ZONA AND THE STRANGER
Born Elva Zona Heaster in 1873 in Greenbrier County, West Virginia, Zona’s life is something of a mystery before she met her eventual husband Erasmus Stribbling “Trout” Shue in 1896. Shockingly only a year prior to their meeting, the records of Greenbrier County indicate that when she was twenty-two years old on November 29, 1895, she bore an illegitimate male child, who’s supposed father was an unskilled laborer named George Woldridge. According to census records the absence of any child born in or near 1895 to the Heaster family indicates that Zona’s illegitimate child was raised by someone else, or that he died in infancy, but if so, his death is not recorded. That he is called Heaster in the birth book would seem to indicate that he would be accepted and raised by the Heaster family, but apparently that was not the case.

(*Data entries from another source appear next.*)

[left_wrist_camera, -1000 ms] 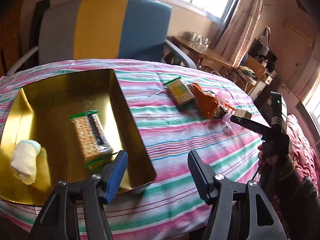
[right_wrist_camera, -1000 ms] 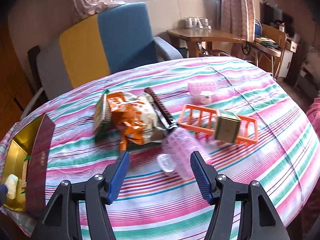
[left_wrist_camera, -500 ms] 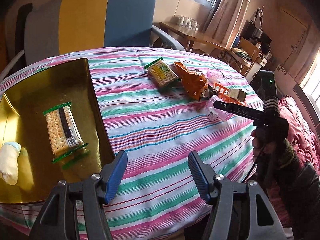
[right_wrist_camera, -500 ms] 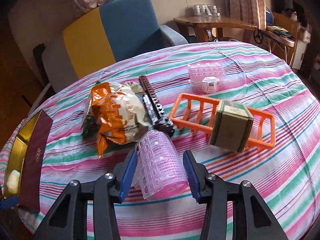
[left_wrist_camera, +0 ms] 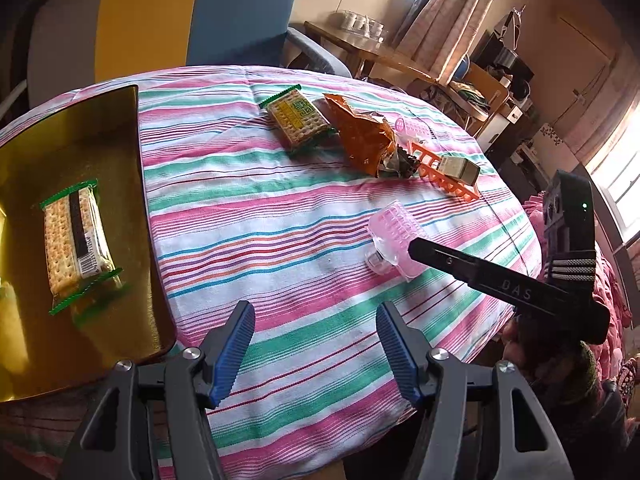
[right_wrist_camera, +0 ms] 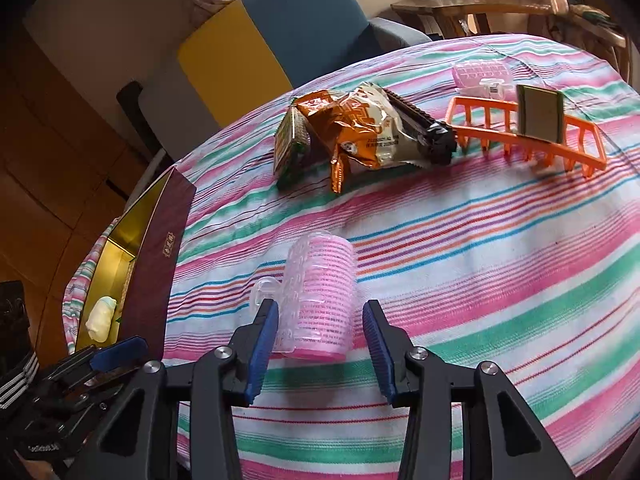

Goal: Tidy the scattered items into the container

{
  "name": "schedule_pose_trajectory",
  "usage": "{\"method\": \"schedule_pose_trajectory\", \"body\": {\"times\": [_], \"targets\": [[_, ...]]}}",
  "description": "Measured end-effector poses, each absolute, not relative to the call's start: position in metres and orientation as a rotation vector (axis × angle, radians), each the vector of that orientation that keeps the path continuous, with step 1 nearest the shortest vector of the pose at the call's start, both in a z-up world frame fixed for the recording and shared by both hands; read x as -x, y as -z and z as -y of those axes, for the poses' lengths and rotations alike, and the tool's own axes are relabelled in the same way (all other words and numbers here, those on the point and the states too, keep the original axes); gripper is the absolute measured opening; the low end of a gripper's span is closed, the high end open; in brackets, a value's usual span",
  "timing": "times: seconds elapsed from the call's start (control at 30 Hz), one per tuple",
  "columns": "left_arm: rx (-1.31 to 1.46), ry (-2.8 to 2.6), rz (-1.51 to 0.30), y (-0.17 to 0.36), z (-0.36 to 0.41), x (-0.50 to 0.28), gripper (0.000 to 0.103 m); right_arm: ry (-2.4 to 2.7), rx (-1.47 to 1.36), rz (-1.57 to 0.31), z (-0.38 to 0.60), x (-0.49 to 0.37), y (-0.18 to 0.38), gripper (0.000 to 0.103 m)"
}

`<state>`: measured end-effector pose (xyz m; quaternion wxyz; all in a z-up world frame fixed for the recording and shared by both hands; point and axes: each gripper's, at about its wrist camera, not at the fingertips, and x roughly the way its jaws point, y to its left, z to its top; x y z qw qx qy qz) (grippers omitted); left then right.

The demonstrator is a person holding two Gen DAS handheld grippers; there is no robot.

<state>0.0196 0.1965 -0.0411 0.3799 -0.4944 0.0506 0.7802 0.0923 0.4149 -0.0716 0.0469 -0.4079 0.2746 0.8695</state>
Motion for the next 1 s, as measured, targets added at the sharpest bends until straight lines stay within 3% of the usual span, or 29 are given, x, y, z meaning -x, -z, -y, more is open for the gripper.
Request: {"method": "schedule_pose_trajectory", "body": {"times": [0.23, 0.5, 0.77, 0.93, 1.0], "targets": [[1.191, -1.934, -0.184, 0.033, -0.237, -0.029, 0.064, -2.531, 1.097, -0.862, -0.465, -0.128, 0.059, 0.055], [1.125, -1.898, -0.291, 0.031, -0.288, -0.034, 0.064, -2.392, 0.890, -1.025, -0.535, -0.142, 0.048, 0.061], [1.125, -1.886, -0.347, 0.040, -0.314, -0.027, 0.065, -2.402, 0.877, -0.857, -0.551, -0.093, 0.025, 0.071], [1.133, -1.884, -0.366, 0.048, -0.326, -0.017, 0.065, -2.380, 0.957, -0.728, -0.553, -0.061, 0.037, 0.070], [1.145, -1.880, -0.372, 0.053, -0.329, -0.012, 0.065, -2.368, 0.987, -0.678, -0.552, -0.055, 0.044, 0.055]]}}
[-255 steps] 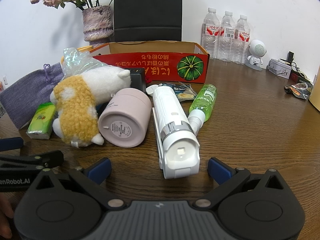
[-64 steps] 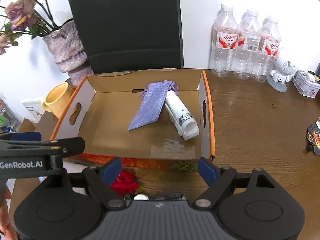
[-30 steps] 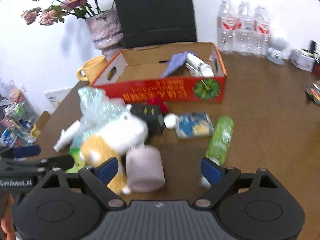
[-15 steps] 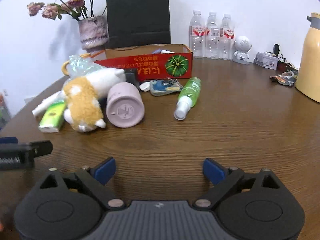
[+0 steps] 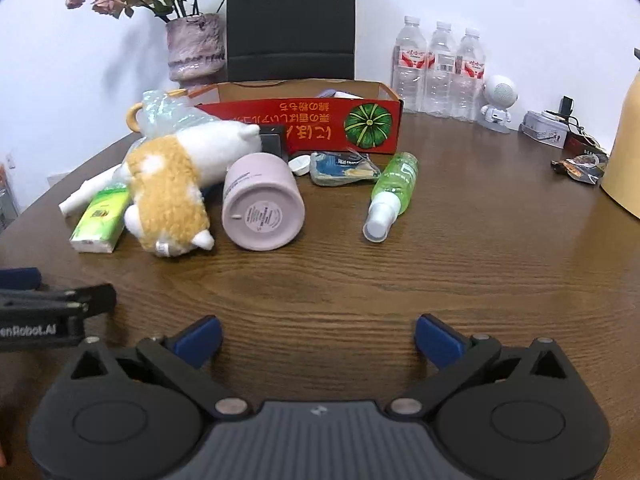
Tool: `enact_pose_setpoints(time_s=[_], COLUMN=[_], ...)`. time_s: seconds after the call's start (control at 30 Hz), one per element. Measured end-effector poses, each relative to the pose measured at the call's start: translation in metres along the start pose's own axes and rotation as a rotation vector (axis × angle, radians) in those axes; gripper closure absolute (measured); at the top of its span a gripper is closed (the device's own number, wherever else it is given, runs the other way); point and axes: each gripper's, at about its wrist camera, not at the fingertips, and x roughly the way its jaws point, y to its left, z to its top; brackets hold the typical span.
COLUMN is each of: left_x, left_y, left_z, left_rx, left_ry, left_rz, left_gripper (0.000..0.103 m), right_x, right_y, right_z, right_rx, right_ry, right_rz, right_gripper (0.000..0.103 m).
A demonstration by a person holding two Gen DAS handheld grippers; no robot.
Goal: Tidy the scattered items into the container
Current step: 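Move both tools back over the remaining items on the table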
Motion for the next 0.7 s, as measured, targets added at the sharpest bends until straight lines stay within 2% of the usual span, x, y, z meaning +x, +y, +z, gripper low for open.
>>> enact_pose_setpoints(time_s=[0.7], left_x=[0.0011], left_y=[-0.0012], left_z=[0.0007], left_rx=[0.0], left_ry=[0.0], left_rz=[0.0], left_gripper=[0.0], right_x=[0.0016], right_y=[-0.0013], right_z=[0.001], right_rx=[0.002], right_ry=[-0.001], right_rz=[0.004], right_gripper=[0.0])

Zona was twenty-three when Trout Shue, a good-looking drifter came to town and found employment as a blacksmith which had been his father’s profession. However in those times just moving to another county could give a person a clean slate, and unbeknownst to Zona her beau was a man with a dark past that did not come to light until after her untimely death. Zona never knew that she was his either third or fourth wife, and in her ignorance of his past life, she found herself falling in love with the new blacksmith and accepted his proposal of marriage. Her mother Mary Jane Heaster, adamantly objected to the marriage from the beginning, citing an odd feeling and instant dislike of Shue. They married in October 1896.
DEATH OF THE BRIDE
On January 23rd, 1897, a mere three months after the marriage, a local boy had been sent to the house by Shue on an errand. The boy discovered Zona lying on her back at the foot of the stairs, almost as if posed with her feet stretched out together and one hand on her stomach. He ran to get help and his mother summoned the town physician, Dr. Knapp, who was also the coroner. Dr. Knapp arrived an hour later, and during that time, Shue had returned to the house, washed and dressed his wife’s body, and moved it upstairs to the bedroom. He had dressed Zona’s corpse in a stiff, high-necked collared dress, and draped a veil over her face. Dr. Knapp noted it was odd Shue had taken that duty upon himself a task usually delegated to the women of the town. During the examination Shue stayed with the body, sobbing and cradling his wife’s head. When Dr. Knapp attempted to examine Zona’s neck, Shue became angry and reacted violently, at which time Dr. Knapp ended the examination. He initially listed Zona’s cause of death as “everlasting faint”, but it was changed to “childbirth” as he had been treating her for “female troubles” prior to her death. That she was indeed pregnant was never confirmed.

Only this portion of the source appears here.